====== Given records
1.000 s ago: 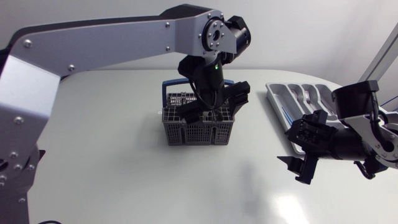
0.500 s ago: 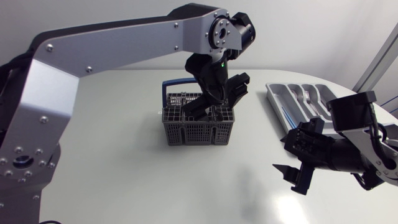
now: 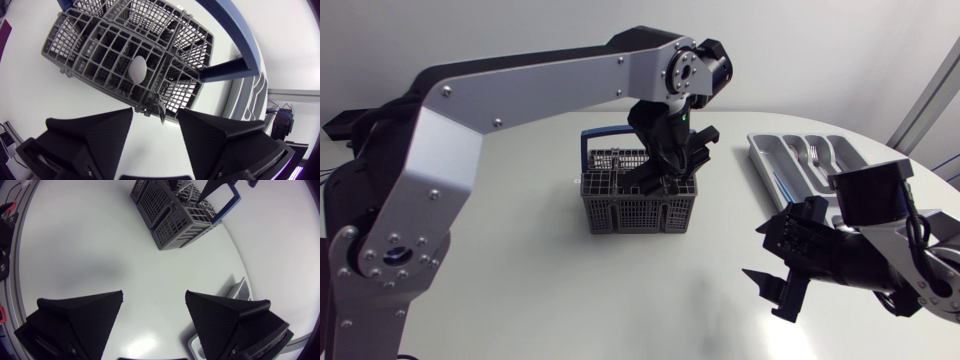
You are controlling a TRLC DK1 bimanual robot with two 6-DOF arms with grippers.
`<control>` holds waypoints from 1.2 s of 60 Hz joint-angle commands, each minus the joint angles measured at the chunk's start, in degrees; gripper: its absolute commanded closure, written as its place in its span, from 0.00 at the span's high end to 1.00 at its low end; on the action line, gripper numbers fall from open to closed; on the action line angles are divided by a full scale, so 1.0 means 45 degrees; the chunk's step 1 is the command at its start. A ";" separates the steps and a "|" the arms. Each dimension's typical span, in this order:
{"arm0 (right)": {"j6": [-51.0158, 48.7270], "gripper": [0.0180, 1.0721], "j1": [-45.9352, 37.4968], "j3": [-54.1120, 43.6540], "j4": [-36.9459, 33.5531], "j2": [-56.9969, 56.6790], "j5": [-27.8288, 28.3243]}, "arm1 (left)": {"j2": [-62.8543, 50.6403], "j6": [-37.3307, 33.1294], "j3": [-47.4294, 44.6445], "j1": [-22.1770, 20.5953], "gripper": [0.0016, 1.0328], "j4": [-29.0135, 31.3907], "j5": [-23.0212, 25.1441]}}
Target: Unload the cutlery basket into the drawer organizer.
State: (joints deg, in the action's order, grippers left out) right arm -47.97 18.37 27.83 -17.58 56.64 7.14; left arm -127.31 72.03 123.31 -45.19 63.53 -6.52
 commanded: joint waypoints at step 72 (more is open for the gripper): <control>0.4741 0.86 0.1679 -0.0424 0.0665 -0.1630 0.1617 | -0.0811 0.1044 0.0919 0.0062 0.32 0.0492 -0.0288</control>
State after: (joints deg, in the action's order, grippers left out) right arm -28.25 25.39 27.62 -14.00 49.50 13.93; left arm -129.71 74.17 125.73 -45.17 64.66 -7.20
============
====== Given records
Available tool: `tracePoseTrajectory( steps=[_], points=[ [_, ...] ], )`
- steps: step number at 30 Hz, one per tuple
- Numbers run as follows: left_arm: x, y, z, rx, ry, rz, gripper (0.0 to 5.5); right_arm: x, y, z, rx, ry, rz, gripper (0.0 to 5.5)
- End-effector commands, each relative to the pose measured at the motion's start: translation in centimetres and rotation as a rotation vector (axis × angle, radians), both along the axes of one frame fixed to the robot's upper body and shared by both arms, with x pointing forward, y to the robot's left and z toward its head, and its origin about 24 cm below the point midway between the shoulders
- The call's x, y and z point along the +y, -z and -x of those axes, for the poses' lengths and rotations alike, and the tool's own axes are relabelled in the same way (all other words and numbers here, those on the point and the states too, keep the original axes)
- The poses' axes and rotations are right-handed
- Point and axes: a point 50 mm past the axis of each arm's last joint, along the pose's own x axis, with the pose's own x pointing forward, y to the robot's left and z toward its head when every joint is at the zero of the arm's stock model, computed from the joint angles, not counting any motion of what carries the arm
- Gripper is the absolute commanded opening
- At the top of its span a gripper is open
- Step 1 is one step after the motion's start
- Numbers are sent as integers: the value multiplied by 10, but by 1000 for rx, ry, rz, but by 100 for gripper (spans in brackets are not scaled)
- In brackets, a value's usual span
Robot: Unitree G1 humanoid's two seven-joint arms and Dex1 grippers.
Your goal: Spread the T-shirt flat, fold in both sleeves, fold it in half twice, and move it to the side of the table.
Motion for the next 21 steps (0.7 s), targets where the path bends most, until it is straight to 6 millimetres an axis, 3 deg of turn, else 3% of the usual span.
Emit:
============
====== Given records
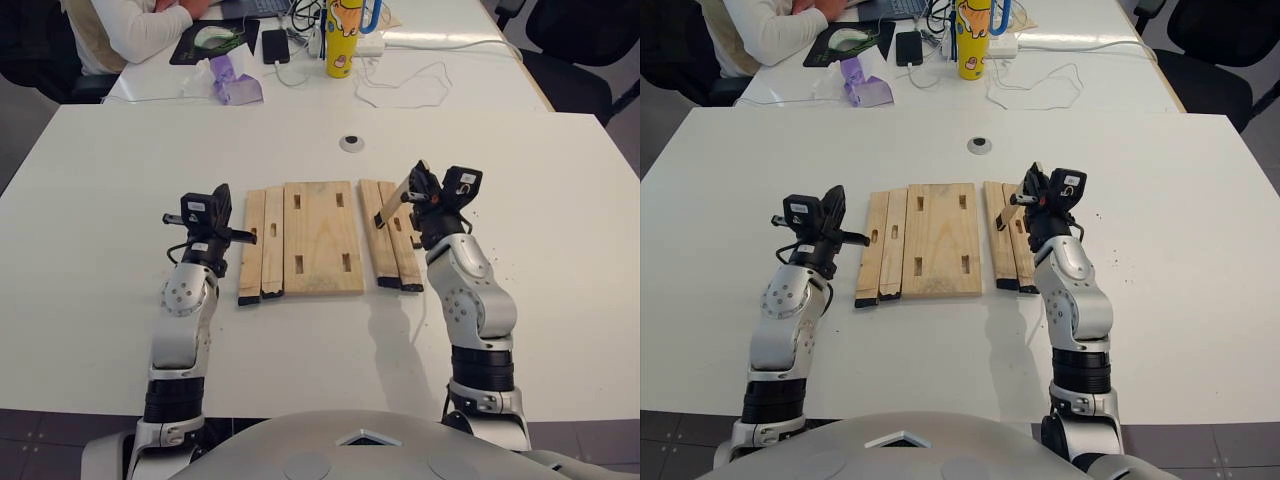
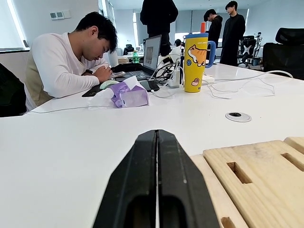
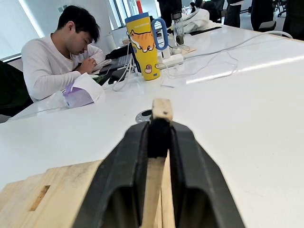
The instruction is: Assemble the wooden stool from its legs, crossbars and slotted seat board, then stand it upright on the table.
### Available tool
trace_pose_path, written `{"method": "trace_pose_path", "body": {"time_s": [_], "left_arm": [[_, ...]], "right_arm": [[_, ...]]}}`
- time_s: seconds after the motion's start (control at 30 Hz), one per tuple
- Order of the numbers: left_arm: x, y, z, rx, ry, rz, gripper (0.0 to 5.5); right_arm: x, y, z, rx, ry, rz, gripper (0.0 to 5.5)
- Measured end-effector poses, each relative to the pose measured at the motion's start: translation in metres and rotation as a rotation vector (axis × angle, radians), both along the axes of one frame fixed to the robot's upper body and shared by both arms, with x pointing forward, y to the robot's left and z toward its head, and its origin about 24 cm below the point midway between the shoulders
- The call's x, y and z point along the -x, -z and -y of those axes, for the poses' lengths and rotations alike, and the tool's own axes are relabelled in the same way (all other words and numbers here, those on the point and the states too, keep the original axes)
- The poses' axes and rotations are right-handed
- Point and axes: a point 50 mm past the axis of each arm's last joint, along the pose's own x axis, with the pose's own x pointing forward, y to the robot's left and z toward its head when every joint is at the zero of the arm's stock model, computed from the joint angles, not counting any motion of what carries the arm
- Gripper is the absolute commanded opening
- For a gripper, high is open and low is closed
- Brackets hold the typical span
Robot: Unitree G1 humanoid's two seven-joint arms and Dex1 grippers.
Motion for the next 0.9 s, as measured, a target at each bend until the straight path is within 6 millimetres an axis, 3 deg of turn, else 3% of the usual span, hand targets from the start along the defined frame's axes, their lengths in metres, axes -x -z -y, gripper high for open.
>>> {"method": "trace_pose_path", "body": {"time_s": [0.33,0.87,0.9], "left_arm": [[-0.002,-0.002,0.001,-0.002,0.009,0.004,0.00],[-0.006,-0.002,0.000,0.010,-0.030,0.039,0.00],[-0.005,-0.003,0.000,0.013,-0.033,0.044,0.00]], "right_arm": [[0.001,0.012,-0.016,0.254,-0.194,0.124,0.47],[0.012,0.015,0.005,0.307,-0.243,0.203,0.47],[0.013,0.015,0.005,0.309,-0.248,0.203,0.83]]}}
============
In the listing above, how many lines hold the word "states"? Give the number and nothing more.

2